As is, the scene has no complexity, no shading, none of the flickering grey that makes life so difficult and wonderful. The tracker is bad, Bella is angelic, and we're supposed to suspend diseblief long enough to think that Bella might come out of this with worse than a few stitches and some plaster. Which she won't, obviously. As I've talked about before, this isn't that kind of book. Stephenie Meyer isn't that kind of author. She lacks the conviction to carry her own situations through to their logical conclusion. So what we're left with is a novel that refuses to play by its own rules, which accomplishes little aside from making the plot look pointless and the characters like idiots. Speaking of which…

Alice can see the future. Jasper can read feelings. And yet, they manage to be eluded by an emotionally trainwrecked teenager. I… I don't even know.

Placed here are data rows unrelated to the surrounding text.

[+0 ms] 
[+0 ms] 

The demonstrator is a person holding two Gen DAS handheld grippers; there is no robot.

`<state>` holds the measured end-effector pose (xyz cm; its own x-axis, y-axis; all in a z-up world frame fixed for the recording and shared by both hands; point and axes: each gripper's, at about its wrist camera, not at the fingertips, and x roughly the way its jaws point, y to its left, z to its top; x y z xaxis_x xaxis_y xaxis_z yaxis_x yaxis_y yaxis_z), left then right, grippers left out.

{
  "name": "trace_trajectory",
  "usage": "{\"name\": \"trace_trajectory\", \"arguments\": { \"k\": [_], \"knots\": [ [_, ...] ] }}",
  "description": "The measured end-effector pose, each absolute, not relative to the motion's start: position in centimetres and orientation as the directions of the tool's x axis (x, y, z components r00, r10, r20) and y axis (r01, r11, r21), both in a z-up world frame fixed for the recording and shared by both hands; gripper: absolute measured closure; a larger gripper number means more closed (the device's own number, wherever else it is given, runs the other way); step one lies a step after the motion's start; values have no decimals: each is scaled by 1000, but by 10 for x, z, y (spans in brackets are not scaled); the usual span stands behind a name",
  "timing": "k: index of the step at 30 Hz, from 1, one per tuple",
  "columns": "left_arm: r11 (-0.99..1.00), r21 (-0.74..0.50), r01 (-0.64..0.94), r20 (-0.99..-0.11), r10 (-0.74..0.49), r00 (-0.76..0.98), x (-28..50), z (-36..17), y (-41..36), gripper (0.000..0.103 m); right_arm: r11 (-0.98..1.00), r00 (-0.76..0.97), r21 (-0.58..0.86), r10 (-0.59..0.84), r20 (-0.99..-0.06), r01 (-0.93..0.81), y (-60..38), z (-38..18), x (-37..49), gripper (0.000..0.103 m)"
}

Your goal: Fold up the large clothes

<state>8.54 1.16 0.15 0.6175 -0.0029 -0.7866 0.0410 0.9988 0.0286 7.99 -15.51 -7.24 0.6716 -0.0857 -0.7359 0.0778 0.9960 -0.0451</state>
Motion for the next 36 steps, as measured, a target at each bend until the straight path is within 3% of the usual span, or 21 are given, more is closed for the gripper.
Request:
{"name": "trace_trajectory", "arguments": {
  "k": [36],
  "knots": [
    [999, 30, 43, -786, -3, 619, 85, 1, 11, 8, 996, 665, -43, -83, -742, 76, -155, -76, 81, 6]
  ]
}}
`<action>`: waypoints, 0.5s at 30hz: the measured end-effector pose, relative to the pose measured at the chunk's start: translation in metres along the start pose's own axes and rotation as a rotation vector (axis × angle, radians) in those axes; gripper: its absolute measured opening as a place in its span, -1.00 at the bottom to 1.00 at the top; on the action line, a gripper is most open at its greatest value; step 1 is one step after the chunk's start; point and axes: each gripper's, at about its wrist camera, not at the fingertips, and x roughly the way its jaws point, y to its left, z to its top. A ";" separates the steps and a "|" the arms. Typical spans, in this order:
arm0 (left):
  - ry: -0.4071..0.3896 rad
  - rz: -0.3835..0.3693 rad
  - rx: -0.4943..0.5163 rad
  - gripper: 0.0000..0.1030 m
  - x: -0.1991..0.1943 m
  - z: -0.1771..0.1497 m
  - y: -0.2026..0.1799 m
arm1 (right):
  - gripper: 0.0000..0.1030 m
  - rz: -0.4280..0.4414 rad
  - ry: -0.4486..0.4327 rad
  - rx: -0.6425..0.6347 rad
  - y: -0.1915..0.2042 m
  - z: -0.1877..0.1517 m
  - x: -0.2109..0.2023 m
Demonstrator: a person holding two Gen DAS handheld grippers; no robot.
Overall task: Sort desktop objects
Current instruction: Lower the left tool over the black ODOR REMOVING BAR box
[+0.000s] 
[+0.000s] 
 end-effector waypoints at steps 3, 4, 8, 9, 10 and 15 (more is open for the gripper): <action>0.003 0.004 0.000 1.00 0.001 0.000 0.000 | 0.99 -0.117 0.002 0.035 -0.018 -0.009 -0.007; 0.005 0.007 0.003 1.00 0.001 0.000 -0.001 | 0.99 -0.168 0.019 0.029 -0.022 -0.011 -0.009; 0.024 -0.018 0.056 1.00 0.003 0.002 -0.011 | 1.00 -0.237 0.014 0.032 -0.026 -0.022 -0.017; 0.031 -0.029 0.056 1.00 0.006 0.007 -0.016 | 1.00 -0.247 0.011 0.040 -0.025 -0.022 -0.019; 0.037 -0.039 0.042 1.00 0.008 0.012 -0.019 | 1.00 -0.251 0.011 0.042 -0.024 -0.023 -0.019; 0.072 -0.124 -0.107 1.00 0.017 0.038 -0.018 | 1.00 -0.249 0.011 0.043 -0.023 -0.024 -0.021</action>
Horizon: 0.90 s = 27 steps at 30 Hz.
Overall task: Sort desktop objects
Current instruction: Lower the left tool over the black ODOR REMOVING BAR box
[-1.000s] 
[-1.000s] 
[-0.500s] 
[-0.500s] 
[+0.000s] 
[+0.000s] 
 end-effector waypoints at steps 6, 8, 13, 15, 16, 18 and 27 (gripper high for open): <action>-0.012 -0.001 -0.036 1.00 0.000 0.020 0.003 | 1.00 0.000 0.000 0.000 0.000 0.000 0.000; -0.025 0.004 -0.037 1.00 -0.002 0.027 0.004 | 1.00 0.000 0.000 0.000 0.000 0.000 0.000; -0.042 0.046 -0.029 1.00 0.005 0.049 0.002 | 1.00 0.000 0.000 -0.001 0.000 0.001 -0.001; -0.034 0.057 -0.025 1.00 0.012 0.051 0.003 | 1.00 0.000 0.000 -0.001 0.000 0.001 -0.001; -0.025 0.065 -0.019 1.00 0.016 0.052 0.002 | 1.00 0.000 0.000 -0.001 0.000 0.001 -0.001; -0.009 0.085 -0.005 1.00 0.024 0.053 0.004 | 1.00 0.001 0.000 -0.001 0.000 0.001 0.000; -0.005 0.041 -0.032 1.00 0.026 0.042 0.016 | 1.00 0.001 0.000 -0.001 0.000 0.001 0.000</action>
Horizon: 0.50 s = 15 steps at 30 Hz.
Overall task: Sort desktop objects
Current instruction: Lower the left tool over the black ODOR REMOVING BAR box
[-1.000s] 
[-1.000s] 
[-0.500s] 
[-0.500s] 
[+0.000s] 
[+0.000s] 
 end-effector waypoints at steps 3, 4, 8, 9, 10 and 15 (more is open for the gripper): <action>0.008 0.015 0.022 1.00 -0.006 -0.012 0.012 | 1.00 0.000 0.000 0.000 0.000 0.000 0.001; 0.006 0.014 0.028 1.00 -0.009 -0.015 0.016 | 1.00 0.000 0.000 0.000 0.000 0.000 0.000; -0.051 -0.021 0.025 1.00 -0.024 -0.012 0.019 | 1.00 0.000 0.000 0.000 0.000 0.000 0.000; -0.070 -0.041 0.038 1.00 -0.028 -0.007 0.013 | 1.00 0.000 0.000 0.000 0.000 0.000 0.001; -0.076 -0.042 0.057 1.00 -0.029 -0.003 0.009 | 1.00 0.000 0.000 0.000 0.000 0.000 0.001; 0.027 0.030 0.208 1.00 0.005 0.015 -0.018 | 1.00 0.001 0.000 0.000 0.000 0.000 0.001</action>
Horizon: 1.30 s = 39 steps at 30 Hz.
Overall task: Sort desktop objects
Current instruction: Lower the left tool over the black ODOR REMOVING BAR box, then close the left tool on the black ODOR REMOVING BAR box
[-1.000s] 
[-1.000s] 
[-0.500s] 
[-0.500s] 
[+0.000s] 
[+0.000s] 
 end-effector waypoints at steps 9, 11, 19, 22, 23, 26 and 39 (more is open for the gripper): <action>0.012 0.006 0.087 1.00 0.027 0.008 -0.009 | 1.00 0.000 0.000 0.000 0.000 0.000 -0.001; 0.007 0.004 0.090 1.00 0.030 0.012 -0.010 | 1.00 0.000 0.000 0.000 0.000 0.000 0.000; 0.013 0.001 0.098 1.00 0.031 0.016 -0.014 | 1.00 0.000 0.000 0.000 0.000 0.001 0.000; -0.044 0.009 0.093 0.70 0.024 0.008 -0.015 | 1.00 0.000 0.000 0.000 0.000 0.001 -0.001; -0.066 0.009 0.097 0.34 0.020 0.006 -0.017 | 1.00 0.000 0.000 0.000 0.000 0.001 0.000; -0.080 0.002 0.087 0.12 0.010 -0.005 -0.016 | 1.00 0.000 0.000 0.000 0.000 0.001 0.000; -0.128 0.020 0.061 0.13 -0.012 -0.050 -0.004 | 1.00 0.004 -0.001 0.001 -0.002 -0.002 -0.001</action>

The tracker, whose stupidity previously hit rock bottom, spends this chapter digging himself just a little deeper. Here's an idea: When a bunch of vampires, all of whom have previously decided to kill you, are assembling on a certain location, it might be wise to take the homicidal sociopath act elsewhere. Fast. Just a thought. Also, does anybody have any idea why the tracker hates Edward so much? I mean, I know why I hate Edward, but I'm curious if there's anything in the text that might make the villain a 3D character, instead of something the Bond villain factory rejected for being too cliched.

The revelation RE: tracker & Alice is so stupid it makes my eyes hurt. Why? Just… Why?

Last thought for the day: The end of this chapter, with the tracker taking out his mommy issues on Bella, is profoundly ugly and all kinds of disturbing. I have nothing against violence in literature, nor against depictions of torture if it serves a legitimate plot-function. This, though, is gratuitous, unnessecary, and as horrendously de-humanizing to the female character as anything I've read. Either write a light, fluffy little fairy-tale about the delicate princess being saved from a monster, or write a dark, adult novel of overcoming the ugliness lurking in the hearts of men and vampires (or something). Just pick one and stick to it.